SC35 belongs to the family of SR proteins that regulate alternative splicing in a concentration-dependent manner in vitro and in vivo. We previously reported that SC35 is expressed through alternatively spliced mRNAs with differing 3′ untranslated sequences and stabilities. Here, we show that overexpression of SC35 in HeLa cells results in a significant decrease of endogenous SC35 mRNA levels along with changes in the relative abundance of SC35 alternatively spliced mRNAs. Remarkably, SC35 leads to both an exon inclusion and an intron excision in the 3′ untranslated region of its mRNAs. In vitro splicing experiments performed with recombinant SR proteins demonstrate that SC35, but not ASF/SF2 or 9G8, specifically activates these alternative splicing events.
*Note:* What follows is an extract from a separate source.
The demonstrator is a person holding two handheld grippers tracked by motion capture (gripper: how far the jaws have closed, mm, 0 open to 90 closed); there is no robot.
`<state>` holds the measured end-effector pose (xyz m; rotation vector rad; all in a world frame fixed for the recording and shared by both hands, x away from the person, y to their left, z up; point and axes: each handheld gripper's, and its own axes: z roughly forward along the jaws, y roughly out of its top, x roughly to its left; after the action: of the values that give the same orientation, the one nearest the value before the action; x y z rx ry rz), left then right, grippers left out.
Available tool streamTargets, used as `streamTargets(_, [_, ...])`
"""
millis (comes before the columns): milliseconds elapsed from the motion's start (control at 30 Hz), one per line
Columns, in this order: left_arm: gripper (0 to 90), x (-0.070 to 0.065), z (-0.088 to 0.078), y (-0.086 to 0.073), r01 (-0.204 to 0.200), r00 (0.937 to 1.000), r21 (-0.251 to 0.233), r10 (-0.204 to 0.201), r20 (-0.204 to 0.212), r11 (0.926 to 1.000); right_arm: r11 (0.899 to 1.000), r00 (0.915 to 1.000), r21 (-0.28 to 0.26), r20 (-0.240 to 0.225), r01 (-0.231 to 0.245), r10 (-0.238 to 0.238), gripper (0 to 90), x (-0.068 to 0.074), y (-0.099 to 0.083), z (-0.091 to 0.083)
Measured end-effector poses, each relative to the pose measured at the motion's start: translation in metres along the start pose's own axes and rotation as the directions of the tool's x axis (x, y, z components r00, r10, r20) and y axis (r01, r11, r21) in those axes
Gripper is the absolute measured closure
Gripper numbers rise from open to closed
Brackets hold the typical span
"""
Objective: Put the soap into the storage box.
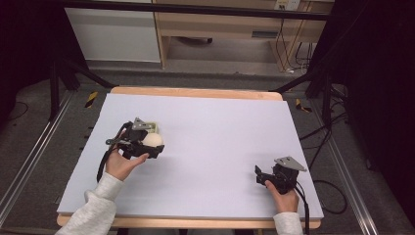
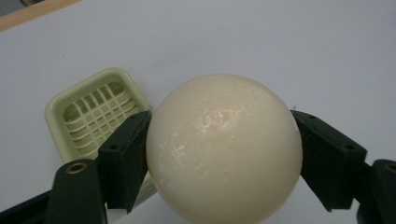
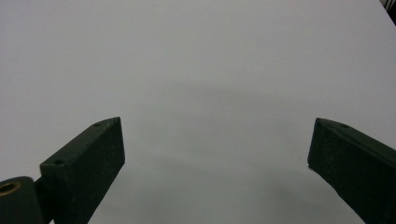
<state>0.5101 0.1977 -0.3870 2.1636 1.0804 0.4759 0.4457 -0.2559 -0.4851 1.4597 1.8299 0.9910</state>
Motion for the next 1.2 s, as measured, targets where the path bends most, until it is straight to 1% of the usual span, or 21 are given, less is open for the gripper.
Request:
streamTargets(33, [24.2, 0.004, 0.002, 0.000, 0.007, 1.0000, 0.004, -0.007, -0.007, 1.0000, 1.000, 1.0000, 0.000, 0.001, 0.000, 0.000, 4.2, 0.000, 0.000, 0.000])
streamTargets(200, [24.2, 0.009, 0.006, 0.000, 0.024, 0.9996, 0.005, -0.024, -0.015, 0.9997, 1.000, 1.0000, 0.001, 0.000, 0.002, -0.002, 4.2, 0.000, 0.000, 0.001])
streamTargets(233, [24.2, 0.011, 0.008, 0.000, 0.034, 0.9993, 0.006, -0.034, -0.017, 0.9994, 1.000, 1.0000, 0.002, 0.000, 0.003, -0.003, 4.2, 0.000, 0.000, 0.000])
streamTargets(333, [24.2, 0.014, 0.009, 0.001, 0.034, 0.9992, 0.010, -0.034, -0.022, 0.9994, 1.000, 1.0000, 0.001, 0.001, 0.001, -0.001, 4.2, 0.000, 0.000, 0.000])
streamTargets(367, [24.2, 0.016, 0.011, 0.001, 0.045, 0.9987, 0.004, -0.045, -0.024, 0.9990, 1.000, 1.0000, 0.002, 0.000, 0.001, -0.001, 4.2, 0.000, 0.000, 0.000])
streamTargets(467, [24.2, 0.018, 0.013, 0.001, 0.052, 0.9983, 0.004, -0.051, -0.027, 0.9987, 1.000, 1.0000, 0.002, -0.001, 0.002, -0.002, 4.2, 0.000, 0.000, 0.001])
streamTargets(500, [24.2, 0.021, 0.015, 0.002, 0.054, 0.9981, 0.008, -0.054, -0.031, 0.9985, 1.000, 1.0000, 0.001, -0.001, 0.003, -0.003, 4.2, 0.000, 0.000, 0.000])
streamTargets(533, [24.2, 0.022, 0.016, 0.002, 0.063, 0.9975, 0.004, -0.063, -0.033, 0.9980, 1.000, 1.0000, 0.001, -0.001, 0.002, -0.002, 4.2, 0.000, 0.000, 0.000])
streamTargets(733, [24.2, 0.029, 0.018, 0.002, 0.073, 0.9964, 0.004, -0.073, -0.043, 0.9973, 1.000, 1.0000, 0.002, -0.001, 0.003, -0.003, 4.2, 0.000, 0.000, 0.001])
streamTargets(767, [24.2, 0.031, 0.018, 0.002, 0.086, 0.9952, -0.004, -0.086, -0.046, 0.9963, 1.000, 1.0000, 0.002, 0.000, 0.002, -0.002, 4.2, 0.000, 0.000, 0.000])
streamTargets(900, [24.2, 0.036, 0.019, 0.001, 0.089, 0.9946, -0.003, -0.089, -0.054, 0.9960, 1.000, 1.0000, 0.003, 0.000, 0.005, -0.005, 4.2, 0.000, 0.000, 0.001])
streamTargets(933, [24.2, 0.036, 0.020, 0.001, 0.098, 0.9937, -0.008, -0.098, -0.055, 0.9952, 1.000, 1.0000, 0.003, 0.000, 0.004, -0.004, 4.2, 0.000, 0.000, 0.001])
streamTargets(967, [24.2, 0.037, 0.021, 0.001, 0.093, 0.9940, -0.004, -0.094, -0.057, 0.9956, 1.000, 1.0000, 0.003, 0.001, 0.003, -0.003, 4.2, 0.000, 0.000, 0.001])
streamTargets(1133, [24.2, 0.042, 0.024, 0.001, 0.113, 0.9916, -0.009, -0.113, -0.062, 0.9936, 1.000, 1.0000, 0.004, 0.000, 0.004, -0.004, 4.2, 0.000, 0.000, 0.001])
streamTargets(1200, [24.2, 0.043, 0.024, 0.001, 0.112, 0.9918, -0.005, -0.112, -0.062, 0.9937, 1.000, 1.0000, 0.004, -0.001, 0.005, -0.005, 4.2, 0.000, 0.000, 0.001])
Interestingly, the resulting mRNA is very unstable and we present evidence that mRNA surveillance is likely to be involved in this instability. SC35 therefore constitutes the first example of a splicing factor that controls its own expression through activation of splicing events leading to expression of unstable mRNA.
SC35 autoregulates its expression by promoting splicing events that destabilize its mRNAs
Sureau, A.; Gattoni, R.; Dooghe, Y.; Stevenin, J.; Soret, J.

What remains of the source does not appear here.